Une fois de plus les médias russes ont diffusé une information affirmant que l’UE et l’Ukraine négocient l’arrivée de migrants de Syrie et d’Afrique sur le territoire de l’Ukraine. Certains médias russes et les médias des « Républiques » autoproclamées du Donbass ont diffusé cette information. Par exemple, Ria.ru, Tsargrad, REN, Antifascist, Vesti, Dnr-news.com, News.ru, Russkaya vesna.

Website screenshot Tsargrad

Website screenshot RIA Novosti

Ce n’est pas la première fois que les médias de propagande publient des informations de cette nature. StopFake a séjà réfuté ces mythes comme celui affirmant que «L’Ukraine va abriter environ 20 000 réfugiés à la place de l’Allemagne» et «ouvrira des camps pour les réfugiés de Syrie».

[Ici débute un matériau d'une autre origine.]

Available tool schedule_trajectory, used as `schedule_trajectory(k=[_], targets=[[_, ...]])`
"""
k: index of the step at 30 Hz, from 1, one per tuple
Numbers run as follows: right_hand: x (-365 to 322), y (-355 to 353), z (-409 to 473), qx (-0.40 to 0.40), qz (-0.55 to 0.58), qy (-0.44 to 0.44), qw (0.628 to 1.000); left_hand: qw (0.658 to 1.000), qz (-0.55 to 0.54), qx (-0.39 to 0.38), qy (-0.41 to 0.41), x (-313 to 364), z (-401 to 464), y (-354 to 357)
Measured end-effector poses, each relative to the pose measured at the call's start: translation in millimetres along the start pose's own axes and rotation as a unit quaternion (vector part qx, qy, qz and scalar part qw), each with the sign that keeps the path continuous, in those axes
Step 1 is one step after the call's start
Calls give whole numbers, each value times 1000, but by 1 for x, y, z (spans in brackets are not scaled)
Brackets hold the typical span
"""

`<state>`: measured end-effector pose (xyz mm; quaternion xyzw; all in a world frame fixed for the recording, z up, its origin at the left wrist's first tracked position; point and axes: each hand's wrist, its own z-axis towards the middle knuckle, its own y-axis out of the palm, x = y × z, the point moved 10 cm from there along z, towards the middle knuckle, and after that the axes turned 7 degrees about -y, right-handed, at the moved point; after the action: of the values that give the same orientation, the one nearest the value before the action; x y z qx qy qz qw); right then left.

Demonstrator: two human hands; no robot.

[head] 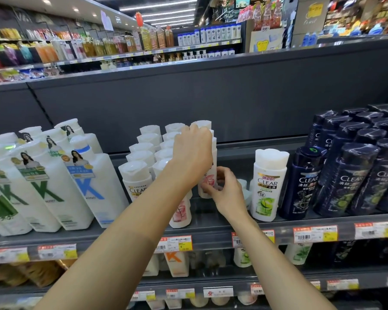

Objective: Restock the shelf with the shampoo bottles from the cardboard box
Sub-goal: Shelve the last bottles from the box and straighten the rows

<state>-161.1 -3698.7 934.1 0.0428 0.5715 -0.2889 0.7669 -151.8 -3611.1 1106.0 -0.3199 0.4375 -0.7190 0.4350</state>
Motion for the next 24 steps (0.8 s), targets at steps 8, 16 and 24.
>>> schedule_trajectory(k=[8,16,24], targets=[[-4,-3,-1,11,-38,-16,999,994,-33,99,37,2,-13,-45],[-61,-24,-33,94,-89,-91,987,946,-186,260,54,-97,-58,-124],[-114,12,-89,82,-95,-128,984,929,-276,239,54,-171,-187,-45]])
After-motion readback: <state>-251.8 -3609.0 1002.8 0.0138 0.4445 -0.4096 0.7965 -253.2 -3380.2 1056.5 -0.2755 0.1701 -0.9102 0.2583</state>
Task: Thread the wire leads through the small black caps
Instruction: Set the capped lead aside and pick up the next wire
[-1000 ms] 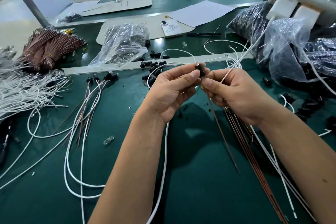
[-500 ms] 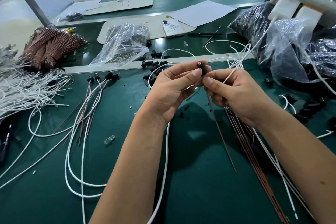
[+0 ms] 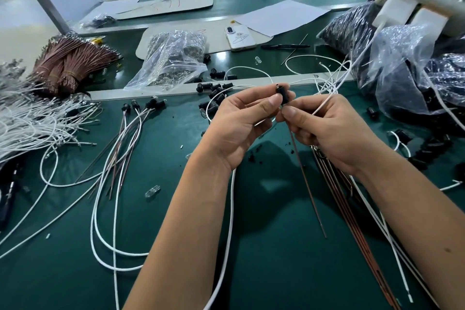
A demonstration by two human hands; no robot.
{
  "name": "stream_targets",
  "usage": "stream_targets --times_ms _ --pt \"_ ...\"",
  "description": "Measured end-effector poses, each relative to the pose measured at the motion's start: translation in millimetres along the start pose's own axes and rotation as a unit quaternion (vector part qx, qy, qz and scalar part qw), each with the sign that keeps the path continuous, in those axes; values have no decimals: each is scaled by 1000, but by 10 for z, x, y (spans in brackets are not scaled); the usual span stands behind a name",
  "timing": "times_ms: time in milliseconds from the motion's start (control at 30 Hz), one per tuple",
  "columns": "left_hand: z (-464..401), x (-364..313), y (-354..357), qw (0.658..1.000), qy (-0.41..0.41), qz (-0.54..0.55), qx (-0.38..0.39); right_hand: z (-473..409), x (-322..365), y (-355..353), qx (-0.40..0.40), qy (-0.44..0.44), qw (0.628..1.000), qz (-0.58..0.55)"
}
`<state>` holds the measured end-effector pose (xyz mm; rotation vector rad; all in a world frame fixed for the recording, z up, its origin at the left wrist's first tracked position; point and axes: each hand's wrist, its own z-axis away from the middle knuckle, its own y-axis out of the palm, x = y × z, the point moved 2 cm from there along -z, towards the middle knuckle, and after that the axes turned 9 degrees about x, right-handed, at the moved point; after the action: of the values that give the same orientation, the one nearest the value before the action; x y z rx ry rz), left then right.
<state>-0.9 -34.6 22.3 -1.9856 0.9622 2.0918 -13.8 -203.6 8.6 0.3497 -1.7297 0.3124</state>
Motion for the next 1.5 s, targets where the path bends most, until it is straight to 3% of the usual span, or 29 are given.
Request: stream_targets --times_ms 1167,1500 --pt "-14 -17 -15 998 22 55 -12 12 10 2 -5 17 999 32" --pt "-38 47 17 996 24 51 -71 2 -6 2 1 26 998 55"
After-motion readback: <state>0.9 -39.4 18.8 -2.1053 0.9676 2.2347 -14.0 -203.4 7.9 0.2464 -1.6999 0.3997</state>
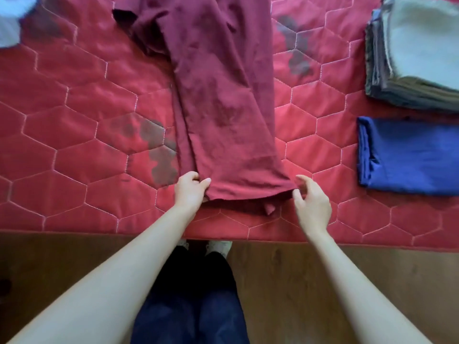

Cette fois, les médias ont profité d’une déclaration du député populiste Igor Mosiychuk, membre de la fraction «Parti radical de l’Ukraine». Il a affirmé que l’UE propose à l’Ukraine d’abriter des réfugiés en échange d’un appui financier. Ce faisant, Mosiychuk n’a apporté aucune preuve de ses dires. A titre d’exemple, Mosiychuk a mentionné l’Albanie, qui a refusé toute collaboration en matière de réfugiés.

En réalité, l’Europe ne négocie rien de semblable avec l’Ukraine. Par contre, l’UE discute de la possibilité d’abriter des réfugiés au-delà des frontières de l’UE. La Turquie a déjà accepté de conserver sur son sol la plupart des réfugiés, après des négociations internationales. Il s’agissait des réfugiés de Syrie, qui sont arrivés dans l’UE par le territoire turc. En retour, l’UE a accepté d’accélérer le processus de suppression des visas pour les citoyens de Turquie et de verser chaque année une aide financière aux réfugiés.

En 2015-2016, l’Espagne a également discuté  de sa coopération en matière de réfugiés avec le Maroc, le Sénégal et la Mauritanie.

A présent, l’UE étudie la possibilité de créer des centres pour les migrants à l’étranger. A titre d’exemple, au début de juin, le Premier ministre du Danemark a déclaré que l’UE pourrait créer des camps pour les réfugiés dans les pays «non attractifs» pour les réfugiés. Il ne s’agissait pas du tout de l’Ukraine ou de l’Europe orientale, mais des pays d’origines ou de passage des réfugiés, à savoir l’Algérie, l’Egypte, la Lybie, le Niger et la Tunisie.